[Source records]
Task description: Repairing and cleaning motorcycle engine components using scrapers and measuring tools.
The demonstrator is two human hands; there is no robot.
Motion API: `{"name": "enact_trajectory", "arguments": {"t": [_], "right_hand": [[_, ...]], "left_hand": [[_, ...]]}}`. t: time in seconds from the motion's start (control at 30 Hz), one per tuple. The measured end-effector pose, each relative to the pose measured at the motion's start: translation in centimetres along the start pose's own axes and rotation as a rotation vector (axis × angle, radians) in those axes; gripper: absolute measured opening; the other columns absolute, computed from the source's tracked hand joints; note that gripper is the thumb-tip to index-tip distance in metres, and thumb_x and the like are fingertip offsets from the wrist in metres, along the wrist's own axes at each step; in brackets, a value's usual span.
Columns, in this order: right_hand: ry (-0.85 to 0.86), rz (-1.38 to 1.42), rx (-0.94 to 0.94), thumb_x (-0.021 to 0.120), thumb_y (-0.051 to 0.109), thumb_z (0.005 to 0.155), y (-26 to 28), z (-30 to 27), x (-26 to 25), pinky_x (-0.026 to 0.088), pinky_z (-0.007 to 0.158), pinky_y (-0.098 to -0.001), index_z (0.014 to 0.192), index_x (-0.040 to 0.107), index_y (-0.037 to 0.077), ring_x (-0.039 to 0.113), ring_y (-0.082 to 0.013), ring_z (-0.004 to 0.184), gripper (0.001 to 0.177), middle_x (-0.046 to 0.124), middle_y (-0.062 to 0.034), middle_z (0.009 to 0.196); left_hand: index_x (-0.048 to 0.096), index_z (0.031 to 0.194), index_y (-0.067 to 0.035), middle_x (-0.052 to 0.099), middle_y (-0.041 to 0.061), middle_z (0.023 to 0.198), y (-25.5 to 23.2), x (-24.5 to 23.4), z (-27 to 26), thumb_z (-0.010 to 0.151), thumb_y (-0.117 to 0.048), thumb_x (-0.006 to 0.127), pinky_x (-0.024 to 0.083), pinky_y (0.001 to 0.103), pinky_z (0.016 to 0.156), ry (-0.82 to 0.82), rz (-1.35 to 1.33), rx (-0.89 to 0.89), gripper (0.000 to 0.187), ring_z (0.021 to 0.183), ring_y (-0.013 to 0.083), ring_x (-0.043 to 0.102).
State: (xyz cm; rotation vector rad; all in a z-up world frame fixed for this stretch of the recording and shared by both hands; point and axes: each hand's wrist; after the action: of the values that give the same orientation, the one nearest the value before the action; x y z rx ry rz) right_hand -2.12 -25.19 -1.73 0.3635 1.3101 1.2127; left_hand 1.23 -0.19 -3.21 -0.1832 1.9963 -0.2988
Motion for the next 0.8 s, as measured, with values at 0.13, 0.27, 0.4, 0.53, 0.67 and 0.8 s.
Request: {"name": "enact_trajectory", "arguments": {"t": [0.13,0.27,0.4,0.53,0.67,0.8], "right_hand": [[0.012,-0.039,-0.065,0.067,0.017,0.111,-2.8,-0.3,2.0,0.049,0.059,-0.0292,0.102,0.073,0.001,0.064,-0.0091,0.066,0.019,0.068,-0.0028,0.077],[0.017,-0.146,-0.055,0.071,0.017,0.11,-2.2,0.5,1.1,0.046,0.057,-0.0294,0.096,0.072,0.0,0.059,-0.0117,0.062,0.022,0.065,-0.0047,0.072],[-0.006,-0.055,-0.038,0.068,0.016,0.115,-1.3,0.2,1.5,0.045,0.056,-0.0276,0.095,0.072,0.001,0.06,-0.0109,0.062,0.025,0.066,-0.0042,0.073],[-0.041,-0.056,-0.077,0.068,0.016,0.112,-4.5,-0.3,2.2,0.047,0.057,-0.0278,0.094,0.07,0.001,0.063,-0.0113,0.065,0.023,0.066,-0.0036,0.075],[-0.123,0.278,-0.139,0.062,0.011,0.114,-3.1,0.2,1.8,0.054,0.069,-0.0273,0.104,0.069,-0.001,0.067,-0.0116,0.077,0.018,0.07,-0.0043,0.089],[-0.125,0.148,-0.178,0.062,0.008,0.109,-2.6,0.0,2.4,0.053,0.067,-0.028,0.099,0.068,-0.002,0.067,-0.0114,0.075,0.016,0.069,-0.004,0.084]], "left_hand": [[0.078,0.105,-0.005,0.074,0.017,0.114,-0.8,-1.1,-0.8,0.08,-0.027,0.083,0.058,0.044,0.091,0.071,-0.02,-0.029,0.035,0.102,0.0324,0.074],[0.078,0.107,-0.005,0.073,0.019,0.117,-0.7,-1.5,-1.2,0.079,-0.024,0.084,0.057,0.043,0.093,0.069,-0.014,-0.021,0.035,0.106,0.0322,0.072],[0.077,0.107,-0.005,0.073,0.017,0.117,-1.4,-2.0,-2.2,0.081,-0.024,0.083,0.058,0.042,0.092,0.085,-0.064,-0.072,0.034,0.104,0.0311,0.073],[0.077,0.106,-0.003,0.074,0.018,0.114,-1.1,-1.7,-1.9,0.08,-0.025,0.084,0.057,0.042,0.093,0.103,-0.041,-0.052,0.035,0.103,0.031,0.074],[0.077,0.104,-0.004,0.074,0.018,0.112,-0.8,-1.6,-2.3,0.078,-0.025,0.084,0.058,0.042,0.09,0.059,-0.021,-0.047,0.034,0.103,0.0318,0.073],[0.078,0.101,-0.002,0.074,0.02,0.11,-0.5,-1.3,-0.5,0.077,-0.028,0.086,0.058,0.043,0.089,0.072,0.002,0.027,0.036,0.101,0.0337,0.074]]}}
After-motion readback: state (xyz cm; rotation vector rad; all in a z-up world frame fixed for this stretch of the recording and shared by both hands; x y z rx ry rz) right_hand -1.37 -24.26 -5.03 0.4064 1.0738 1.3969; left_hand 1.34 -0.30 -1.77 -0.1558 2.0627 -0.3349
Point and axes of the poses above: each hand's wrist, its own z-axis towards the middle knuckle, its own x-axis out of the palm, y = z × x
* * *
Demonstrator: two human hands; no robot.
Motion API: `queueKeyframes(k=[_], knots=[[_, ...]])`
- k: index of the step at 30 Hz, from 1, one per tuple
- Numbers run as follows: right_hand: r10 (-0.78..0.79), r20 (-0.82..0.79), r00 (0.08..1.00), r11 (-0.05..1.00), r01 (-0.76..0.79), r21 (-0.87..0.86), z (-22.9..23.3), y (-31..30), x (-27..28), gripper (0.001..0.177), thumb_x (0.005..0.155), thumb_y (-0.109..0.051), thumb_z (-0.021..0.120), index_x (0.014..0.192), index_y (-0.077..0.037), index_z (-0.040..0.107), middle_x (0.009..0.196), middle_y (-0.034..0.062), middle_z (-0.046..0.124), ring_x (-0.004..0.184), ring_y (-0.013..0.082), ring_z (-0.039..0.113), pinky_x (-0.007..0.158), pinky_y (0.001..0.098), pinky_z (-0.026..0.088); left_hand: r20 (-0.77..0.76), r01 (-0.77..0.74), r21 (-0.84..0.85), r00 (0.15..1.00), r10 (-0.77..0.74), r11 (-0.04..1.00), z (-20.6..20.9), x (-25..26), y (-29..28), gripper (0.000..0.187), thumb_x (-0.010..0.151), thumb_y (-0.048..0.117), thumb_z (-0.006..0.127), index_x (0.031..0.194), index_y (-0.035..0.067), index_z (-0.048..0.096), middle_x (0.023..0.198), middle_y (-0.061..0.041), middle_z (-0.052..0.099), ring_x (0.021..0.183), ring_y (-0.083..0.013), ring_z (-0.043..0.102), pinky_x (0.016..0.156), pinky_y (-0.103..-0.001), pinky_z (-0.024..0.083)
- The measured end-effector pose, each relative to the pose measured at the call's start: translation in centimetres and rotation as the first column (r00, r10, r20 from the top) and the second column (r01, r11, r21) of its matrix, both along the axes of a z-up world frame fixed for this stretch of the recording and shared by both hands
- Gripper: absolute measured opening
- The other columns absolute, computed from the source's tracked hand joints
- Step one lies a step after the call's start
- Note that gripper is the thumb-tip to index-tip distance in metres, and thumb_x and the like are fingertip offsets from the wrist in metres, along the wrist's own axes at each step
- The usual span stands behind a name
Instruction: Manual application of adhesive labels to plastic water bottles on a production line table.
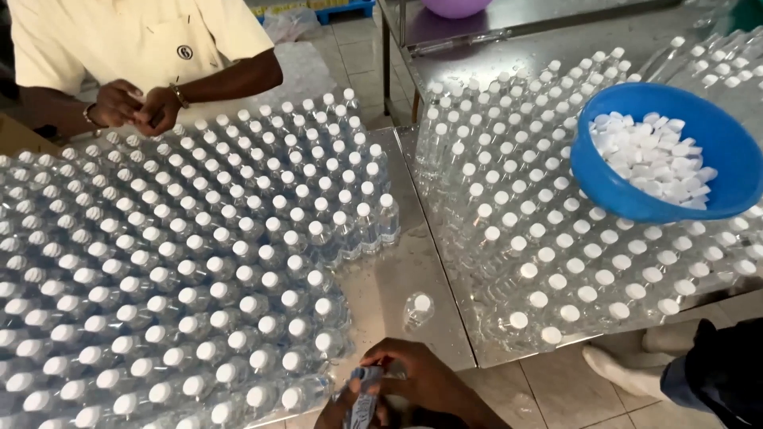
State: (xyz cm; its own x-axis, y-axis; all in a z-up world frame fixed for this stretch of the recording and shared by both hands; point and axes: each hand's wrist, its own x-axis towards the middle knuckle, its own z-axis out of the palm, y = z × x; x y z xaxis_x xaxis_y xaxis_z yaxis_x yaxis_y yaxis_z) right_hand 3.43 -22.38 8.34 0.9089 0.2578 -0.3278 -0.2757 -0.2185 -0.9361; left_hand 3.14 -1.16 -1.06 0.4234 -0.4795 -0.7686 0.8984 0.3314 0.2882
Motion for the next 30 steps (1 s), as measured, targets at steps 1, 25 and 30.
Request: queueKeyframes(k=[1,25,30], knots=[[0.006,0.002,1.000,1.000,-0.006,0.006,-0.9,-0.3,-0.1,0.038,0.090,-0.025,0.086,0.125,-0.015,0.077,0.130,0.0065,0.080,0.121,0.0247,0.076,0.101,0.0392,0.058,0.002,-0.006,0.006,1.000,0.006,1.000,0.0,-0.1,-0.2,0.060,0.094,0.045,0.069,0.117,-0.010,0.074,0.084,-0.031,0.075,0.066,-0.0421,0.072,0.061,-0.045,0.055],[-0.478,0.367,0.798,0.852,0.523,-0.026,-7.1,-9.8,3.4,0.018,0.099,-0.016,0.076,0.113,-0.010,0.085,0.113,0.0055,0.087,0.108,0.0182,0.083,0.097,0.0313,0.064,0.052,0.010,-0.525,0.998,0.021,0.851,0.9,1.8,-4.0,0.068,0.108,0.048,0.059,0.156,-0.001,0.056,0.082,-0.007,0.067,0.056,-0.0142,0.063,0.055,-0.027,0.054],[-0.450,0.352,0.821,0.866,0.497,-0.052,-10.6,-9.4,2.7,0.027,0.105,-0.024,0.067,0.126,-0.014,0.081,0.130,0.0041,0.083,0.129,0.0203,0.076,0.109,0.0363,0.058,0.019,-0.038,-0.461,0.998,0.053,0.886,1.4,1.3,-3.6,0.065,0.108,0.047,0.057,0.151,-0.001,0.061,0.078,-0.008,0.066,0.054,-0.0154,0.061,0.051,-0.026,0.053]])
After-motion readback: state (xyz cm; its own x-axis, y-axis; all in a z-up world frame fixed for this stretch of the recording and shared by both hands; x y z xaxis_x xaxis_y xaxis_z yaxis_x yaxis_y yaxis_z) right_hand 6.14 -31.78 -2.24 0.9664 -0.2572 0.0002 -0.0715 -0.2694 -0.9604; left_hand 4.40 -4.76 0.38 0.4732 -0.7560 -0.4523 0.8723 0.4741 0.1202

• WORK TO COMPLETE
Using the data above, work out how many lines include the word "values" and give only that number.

• ANSWER FOR THIS EXERCISE
2